- One winter's night in 1804, a vigilante fired a gun at
a blood-curdling spectre he believed to be the "Hammersmith Ghost"
that had terrorised the neighbourhood.
-
- But the visitation turned out to be an innocent bricklayer,
walking home in his white overalls, and Francis Smith's bungled shooting
triggered one of the most curious legal wrangles in British criminal history.
-
- Today, 200 years later, up to 50 lawyers and followers
of the paranormal will meet outside The Black Lion Pub, in Hammersmith,
west London, where the bricklayer's body was taken, to celebrate the case.
-
- The Ghost Club, the country's oldest paranormal organisation,
was co-founded in 1862 by Charles Dickens, and had the poets WB Yeats and
Siegfried Sassoon as members.
-
- Alan Murdie, a barrister and the chairman of The Ghost
Club, said that the case was so fascinating because it "bristles with
legal and supernatural interest".
-
- Mr Murdie said that during the Christmas and New Year
period of 1804, there were a series of reports of a frightening phantom
haunting Hammersmith churchyard.
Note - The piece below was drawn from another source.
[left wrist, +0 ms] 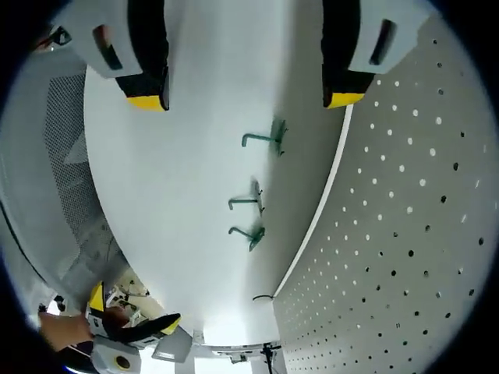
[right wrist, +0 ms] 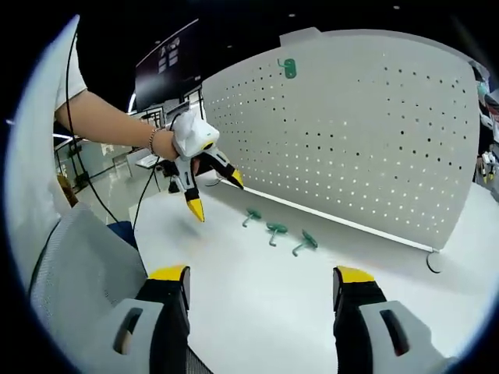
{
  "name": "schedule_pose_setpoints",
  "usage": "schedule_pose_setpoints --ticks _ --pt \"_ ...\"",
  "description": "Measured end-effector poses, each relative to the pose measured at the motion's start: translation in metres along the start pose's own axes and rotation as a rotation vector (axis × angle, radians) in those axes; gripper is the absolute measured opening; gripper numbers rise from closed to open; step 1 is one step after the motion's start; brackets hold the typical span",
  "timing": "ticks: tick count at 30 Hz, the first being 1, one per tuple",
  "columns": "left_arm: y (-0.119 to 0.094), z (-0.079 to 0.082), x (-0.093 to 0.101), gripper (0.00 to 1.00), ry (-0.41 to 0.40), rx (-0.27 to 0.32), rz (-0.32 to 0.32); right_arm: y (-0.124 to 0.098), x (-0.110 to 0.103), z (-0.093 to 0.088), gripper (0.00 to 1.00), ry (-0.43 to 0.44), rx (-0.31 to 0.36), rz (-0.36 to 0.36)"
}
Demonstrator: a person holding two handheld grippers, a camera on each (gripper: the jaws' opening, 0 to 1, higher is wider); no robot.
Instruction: Insert the hook assembly into the mounting plate slot until the hook locks in place.
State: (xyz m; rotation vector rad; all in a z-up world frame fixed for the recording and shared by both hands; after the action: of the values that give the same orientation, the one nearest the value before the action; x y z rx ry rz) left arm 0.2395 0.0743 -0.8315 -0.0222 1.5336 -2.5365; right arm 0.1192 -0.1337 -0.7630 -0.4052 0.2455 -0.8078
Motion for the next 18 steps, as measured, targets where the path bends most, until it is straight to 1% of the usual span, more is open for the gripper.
schedule_pose_setpoints --ticks 5,8,17,18 --pt "0.007 0.002 -0.004 0.83 0.02 -0.014 -0.022 0.002 -0.001 -0.003 0.72 0.001 -0.009 0.004" --pt "0.014 0.0 -0.007 0.82 0.038 -0.033 -0.041 0.002 -0.002 -0.004 0.72 -0.011 -0.02 0.009" --pt "0.026 -0.002 -0.011 0.82 0.076 -0.066 -0.077 0.003 -0.002 -0.008 0.72 -0.002 -0.036 0.009" --pt "0.027 -0.003 -0.012 0.82 0.085 -0.078 -0.08 0.003 -0.002 -0.008 0.72 -0.001 -0.037 0.009"
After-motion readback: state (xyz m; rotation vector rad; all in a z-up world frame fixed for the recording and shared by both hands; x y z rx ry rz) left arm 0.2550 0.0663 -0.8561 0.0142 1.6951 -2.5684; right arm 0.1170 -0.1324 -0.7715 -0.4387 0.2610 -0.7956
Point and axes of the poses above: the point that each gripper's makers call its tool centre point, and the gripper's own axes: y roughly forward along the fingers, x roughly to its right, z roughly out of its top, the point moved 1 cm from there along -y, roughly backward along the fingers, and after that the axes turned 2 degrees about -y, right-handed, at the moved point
The apparition, in white with horns and
glass eyes, had reportedly attacked passers-by and left some seriously
ill from shock.
-
- Smith, 29, a customs officer, had been drinking at a
nearby inn on 3 January when he heard the chilling tale and launched an
armed patrol in Black Lion Lane.
-
- "At around 11pm, Smith was rewarded by a figure
in white appearing in the lane. Challenging the apparition, he demanded
to know its identity. When the figure moved towards him, Smith discharged
his gun," said Mr Murdie.
-
- But on examination, the vision was James Milwood, 29,
whom he had shot in his left jaw.
-
- During his trial for "wilful murder", Smith
raised the question of whether someone could be held liable for their actions
if they used force as a result of an unreasonable but mistaken belief.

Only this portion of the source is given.